According to a new survey, self-made affluent individuals around the world are more likely to invest in cryptocurrencies such as Bitcoin (BTC) than those who have inherited wealth.
Wealth-X, a wealth research business, presented a new analysis on the idiosyncrasies of crypto investments made by wealthy people around the world on Thursday.
This research is intended for wealthy persons with a net worth of $5 million or more, including those professionally working in the crypto industry as well as those with a general interest in the area.
port is based on information and study on wealthy persons completed in January 2022 for Wealth-proprietary X’s database. According to the paper, the affluent population model scientifically creates estimates for total private wealth and calculates the size of the population by level of wealth and investable assets for the world and each of the top 70 economies and 200 cities.
According to Wealth-research, X’s up to 94 percent of affluent crypto entrepreneurs have amassed their fortunes on their own, with no one relying solely on inheritance.
According to the report, roughly 90% of those with a general interest in crypto were self-made wealthy, with only 0.5 percent relying on inherited money. According to the survey, the majority of the general wealthy people, or 84 percent, is self-made.

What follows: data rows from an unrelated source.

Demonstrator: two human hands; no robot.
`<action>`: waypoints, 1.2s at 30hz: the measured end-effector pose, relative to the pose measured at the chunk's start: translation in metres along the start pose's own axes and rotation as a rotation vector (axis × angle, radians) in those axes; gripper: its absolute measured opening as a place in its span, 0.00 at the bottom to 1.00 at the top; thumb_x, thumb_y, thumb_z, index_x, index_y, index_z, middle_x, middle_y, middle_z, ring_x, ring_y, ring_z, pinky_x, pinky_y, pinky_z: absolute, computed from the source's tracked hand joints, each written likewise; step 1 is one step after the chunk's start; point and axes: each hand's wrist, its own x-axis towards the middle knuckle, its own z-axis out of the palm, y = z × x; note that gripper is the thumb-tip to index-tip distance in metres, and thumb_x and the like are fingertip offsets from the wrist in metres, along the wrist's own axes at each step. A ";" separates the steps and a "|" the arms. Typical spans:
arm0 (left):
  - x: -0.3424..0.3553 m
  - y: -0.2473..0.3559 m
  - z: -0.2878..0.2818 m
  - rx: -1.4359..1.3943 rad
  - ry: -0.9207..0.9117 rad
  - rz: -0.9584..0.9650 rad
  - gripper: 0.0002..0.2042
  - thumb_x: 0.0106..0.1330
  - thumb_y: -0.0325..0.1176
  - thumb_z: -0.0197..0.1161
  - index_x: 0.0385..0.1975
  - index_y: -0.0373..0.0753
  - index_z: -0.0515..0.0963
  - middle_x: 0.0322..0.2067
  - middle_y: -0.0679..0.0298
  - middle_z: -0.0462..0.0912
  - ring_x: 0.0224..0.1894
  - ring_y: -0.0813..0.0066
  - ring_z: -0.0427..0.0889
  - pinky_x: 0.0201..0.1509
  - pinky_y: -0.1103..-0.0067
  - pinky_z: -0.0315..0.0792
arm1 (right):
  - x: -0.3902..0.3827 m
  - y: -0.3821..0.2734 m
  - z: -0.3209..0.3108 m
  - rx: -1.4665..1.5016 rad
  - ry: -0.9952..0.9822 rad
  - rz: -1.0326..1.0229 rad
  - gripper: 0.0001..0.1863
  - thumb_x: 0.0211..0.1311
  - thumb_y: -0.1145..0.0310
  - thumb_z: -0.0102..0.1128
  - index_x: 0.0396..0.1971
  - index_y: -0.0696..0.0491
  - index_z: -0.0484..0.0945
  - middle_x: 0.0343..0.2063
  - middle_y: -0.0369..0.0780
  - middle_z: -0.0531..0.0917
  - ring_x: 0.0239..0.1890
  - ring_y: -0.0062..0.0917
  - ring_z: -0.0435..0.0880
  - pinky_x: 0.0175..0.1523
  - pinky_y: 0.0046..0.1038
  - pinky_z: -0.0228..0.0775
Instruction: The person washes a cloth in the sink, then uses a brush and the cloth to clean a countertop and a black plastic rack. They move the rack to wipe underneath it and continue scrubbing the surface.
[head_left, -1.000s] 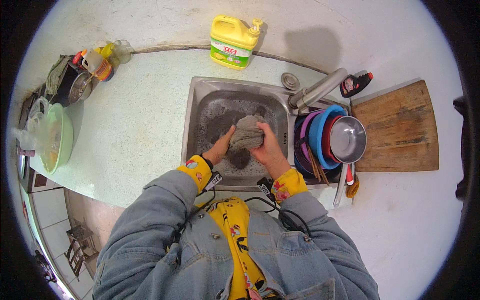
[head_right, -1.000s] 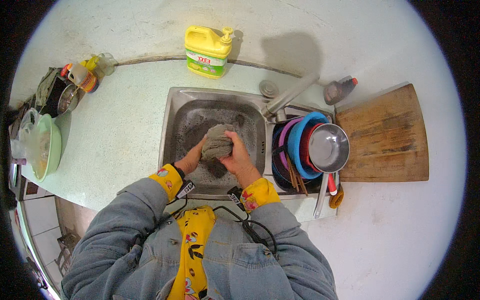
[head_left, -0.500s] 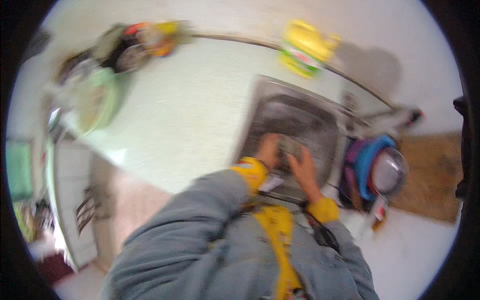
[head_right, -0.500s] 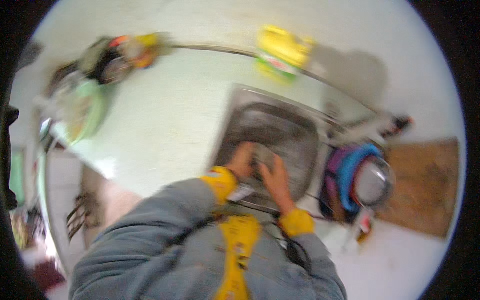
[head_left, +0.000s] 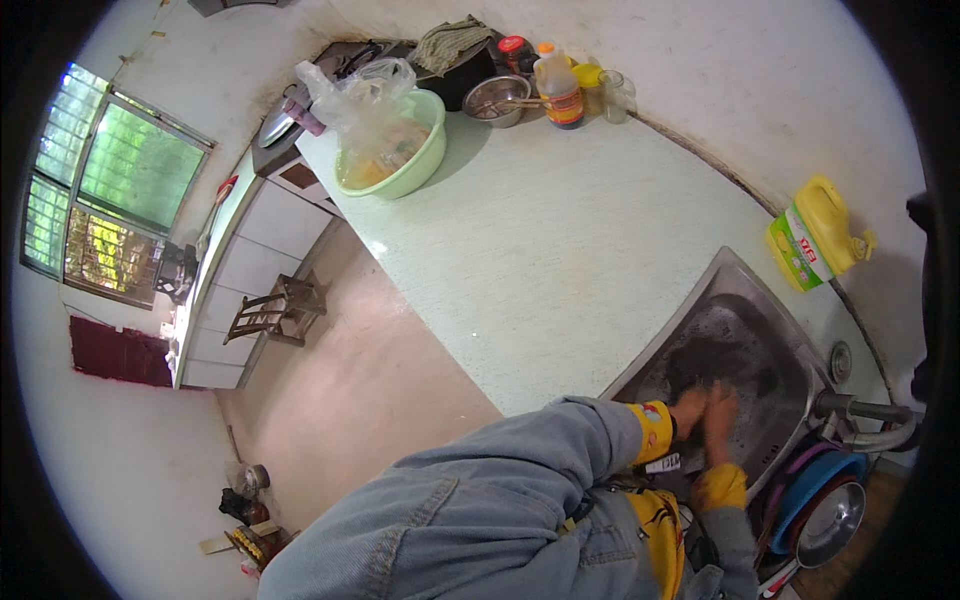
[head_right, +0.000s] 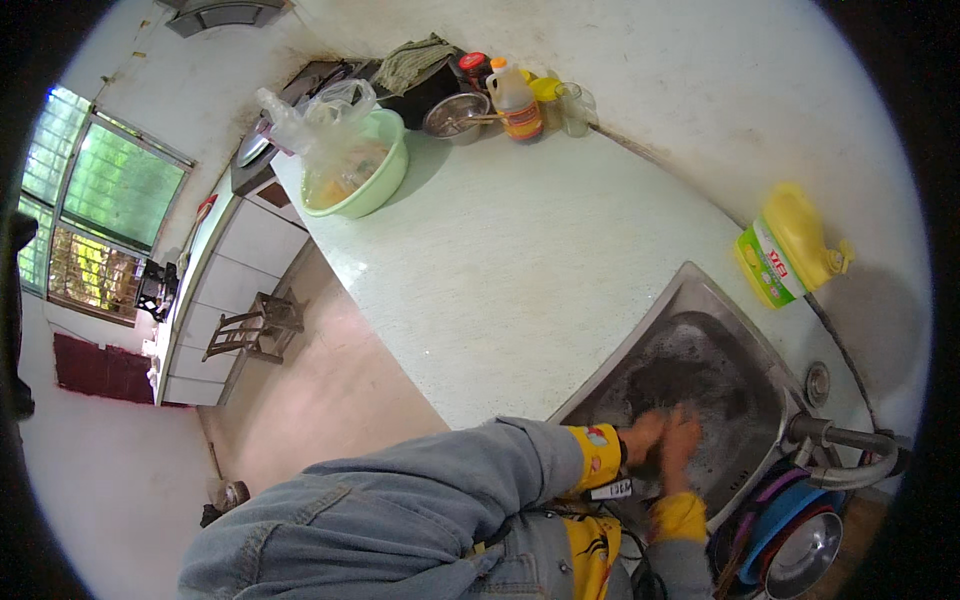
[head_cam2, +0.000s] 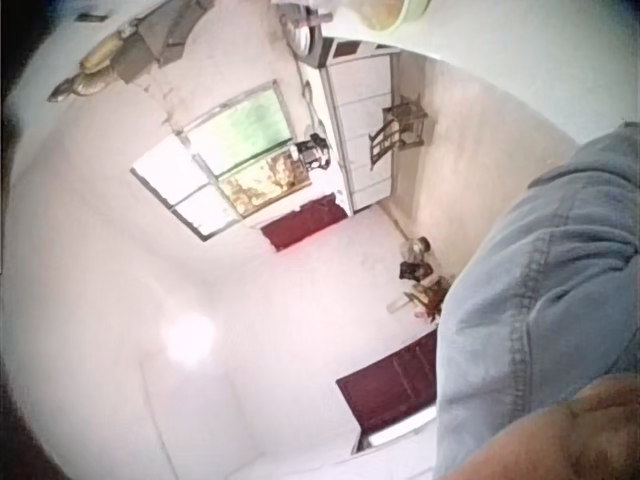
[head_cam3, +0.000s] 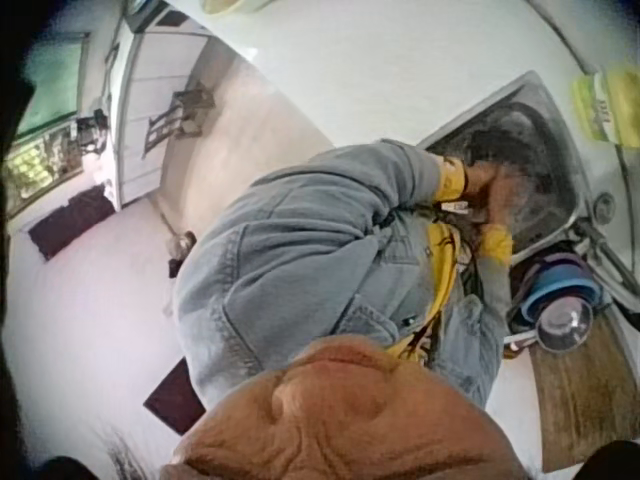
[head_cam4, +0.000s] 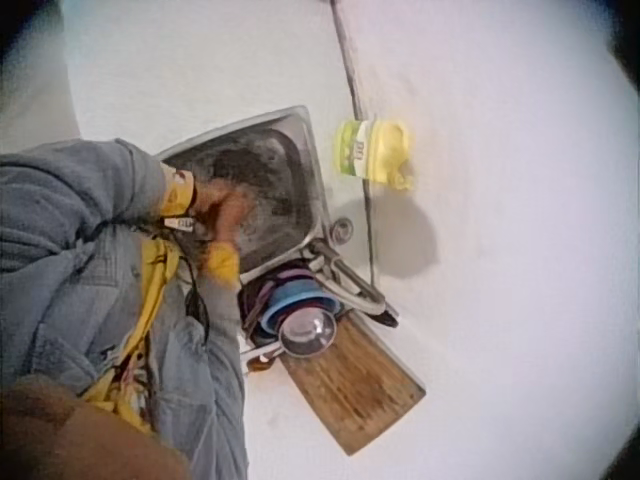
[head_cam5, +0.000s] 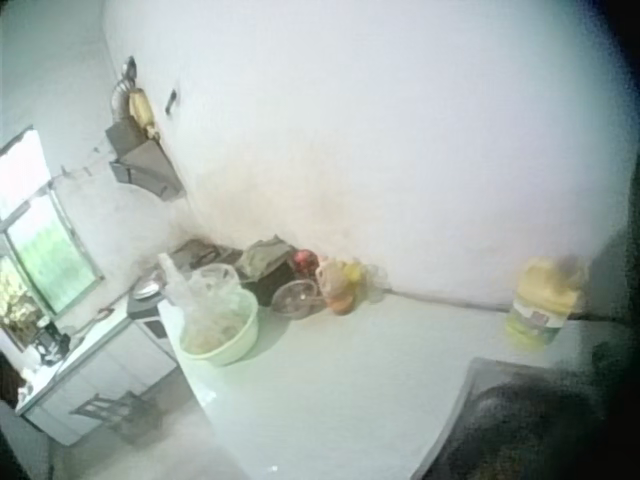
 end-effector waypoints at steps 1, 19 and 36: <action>-0.005 0.009 0.003 -0.051 -0.053 0.021 0.21 0.63 0.39 0.55 0.54 0.34 0.68 0.53 0.52 0.70 0.56 0.60 0.70 0.58 0.72 0.65 | 0.013 0.003 -0.006 -0.008 -0.020 0.119 0.30 0.61 0.53 0.52 0.52 0.65 0.69 0.47 0.57 0.75 0.48 0.49 0.75 0.54 0.39 0.65; -0.015 0.023 -0.079 0.086 0.226 0.540 0.26 0.43 0.22 0.69 0.47 0.38 0.72 0.42 0.57 0.77 0.47 0.61 0.75 0.55 0.71 0.68 | 0.000 0.036 -0.039 1.005 -0.325 0.120 0.21 0.66 0.62 0.50 0.56 0.54 0.68 0.52 0.40 0.74 0.53 0.28 0.74 0.56 0.29 0.66; -0.010 0.014 -0.010 0.186 0.220 0.288 0.10 0.59 0.32 0.54 0.37 0.36 0.78 0.35 0.52 0.80 0.41 0.57 0.79 0.46 0.64 0.72 | -0.013 0.006 -0.016 -0.081 0.016 -0.498 0.12 0.55 0.65 0.58 0.36 0.56 0.77 0.33 0.43 0.79 0.37 0.36 0.77 0.47 0.31 0.66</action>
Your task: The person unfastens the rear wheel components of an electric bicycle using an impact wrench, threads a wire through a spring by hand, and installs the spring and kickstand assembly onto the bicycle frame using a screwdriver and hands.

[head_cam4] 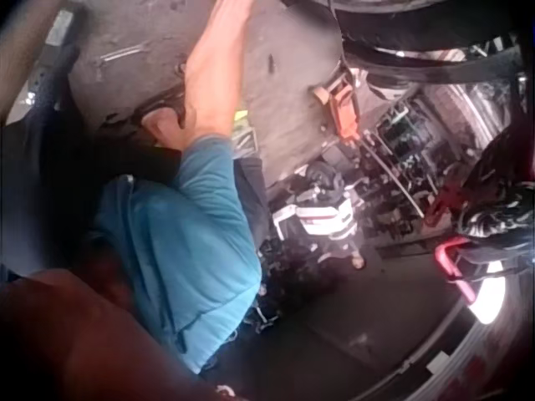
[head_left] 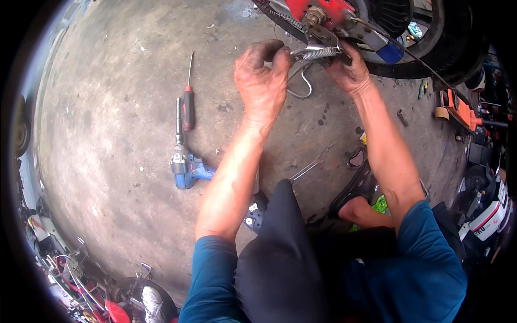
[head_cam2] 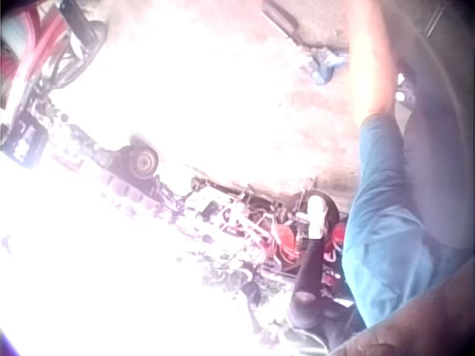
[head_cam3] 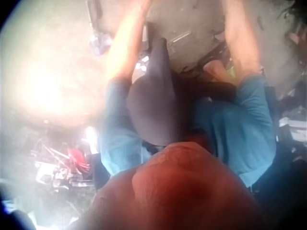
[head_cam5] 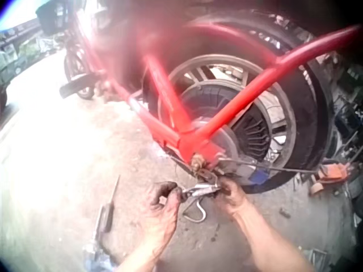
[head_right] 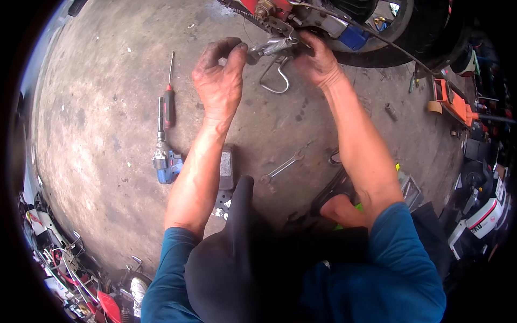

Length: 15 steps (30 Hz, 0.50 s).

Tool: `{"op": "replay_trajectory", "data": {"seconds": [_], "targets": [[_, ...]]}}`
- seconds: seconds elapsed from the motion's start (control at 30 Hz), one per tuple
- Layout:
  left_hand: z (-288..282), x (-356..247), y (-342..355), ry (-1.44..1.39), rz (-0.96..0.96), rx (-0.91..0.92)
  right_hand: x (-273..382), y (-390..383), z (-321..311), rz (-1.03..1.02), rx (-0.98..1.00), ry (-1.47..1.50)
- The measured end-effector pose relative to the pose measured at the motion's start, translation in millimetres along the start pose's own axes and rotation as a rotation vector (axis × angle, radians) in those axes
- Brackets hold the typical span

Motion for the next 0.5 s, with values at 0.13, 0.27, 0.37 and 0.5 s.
{"op": "replay_trajectory", "data": {"seconds": [0.13, 0.27, 0.37, 0.5], "targets": [[34.5, -9.5, 13.5, 0.084, 0.303, -0.099, -3.8, 2.3, 1.3, -0.012, 0.05, -0.036], [46.3, -0.1, 15.7, -0.059, 0.224, -0.127, -5.9, 1.8, -1.1, 0.017, 0.04, -0.032], [49.1, 1.8, 15.1, -0.057, 0.244, -0.137, -4.6, 1.9, 0.6, -0.007, 0.02, -0.05], [51.5, 1.4, 11.4, -0.087, 0.163, -0.131, -4.7, 1.0, -3.7, 0.008, 0.024, -0.031]]}}
Point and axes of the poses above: each hand's wrist, its own y-axis towards the middle knuckle, its own z-axis out of the palm, x = y × z, the point moved 3 cm from there along y, towards the middle knuckle, and after that the axes turned 7 degrees about y, right-handed, at the moved point
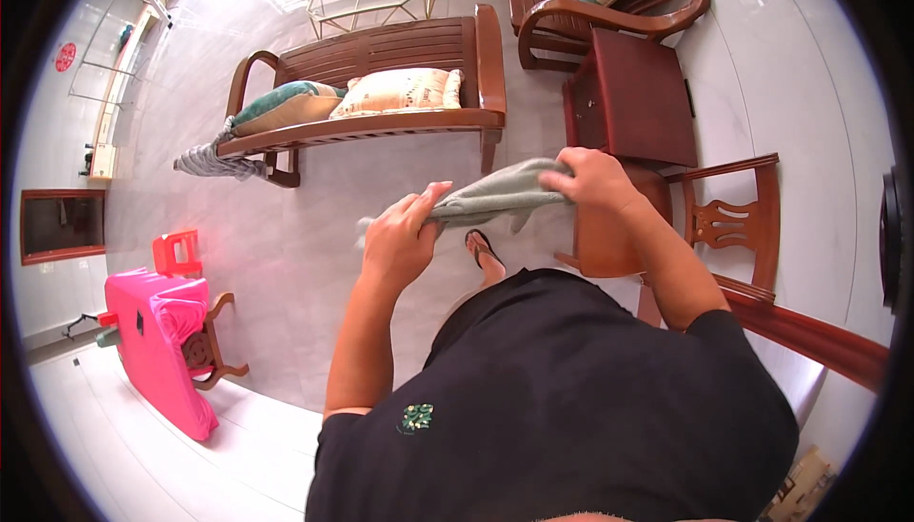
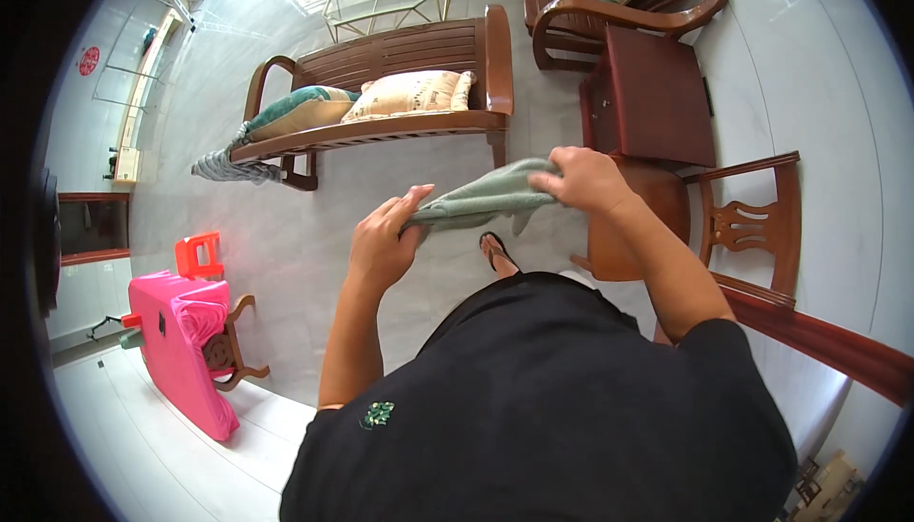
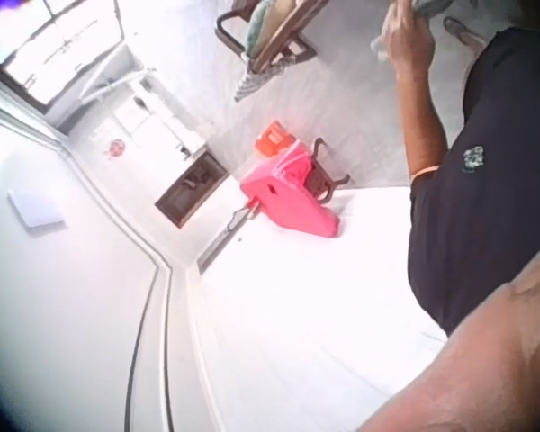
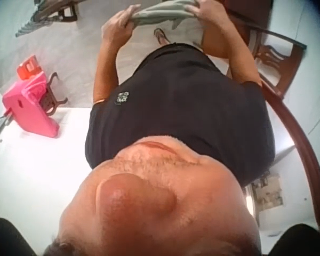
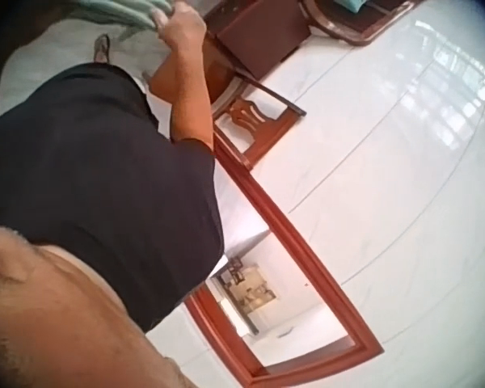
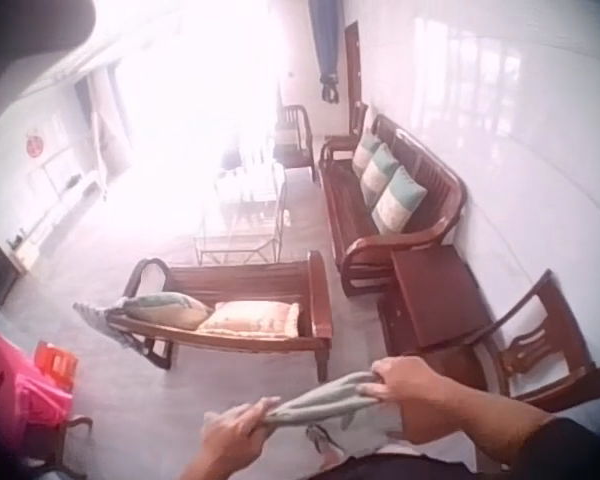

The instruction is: The person cleans wooden furniture using a cloth by wiping down chairs, a small table, and benches, moving cushions aside to wipe the seats and frames.

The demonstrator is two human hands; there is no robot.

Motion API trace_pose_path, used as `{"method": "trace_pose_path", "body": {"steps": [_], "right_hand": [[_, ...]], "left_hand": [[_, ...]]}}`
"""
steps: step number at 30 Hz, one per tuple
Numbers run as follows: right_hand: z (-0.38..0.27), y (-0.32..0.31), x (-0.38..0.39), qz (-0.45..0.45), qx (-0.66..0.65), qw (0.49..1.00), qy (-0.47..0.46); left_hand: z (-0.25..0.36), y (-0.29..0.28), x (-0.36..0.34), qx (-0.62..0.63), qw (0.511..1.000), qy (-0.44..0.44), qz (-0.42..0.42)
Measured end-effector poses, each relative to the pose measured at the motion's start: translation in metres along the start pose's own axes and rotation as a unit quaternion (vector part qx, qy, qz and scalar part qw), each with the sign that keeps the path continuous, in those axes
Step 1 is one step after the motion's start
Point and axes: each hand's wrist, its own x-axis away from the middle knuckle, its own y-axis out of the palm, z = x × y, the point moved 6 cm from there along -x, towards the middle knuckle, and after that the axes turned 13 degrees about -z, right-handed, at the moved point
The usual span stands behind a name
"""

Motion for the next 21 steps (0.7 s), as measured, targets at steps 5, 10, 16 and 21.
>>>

“The data shows that self-made affluent individuals appear to be more inclined to investing in assets, such as cryptocurrency, that are riskier and more volatile than other asset classes,” Wealth-X analysts wrote in the report.
“Given that they obtained their wealth through crypto, it is unsurprising that inheritance scarcely plays a role in the wealth source of crypto founders or investors,” the researchers continued.
Some of the world’s wealthiest men have emerged from the crypto sector. Sam Bankman-Fried, CEO of the FTX bitcoin exchange, is said to be the wealthiest self-made newcomer in Forbes 400 history. As of early 2022, he had accumulated an estimated $10 billion net worth in crypto in just three years.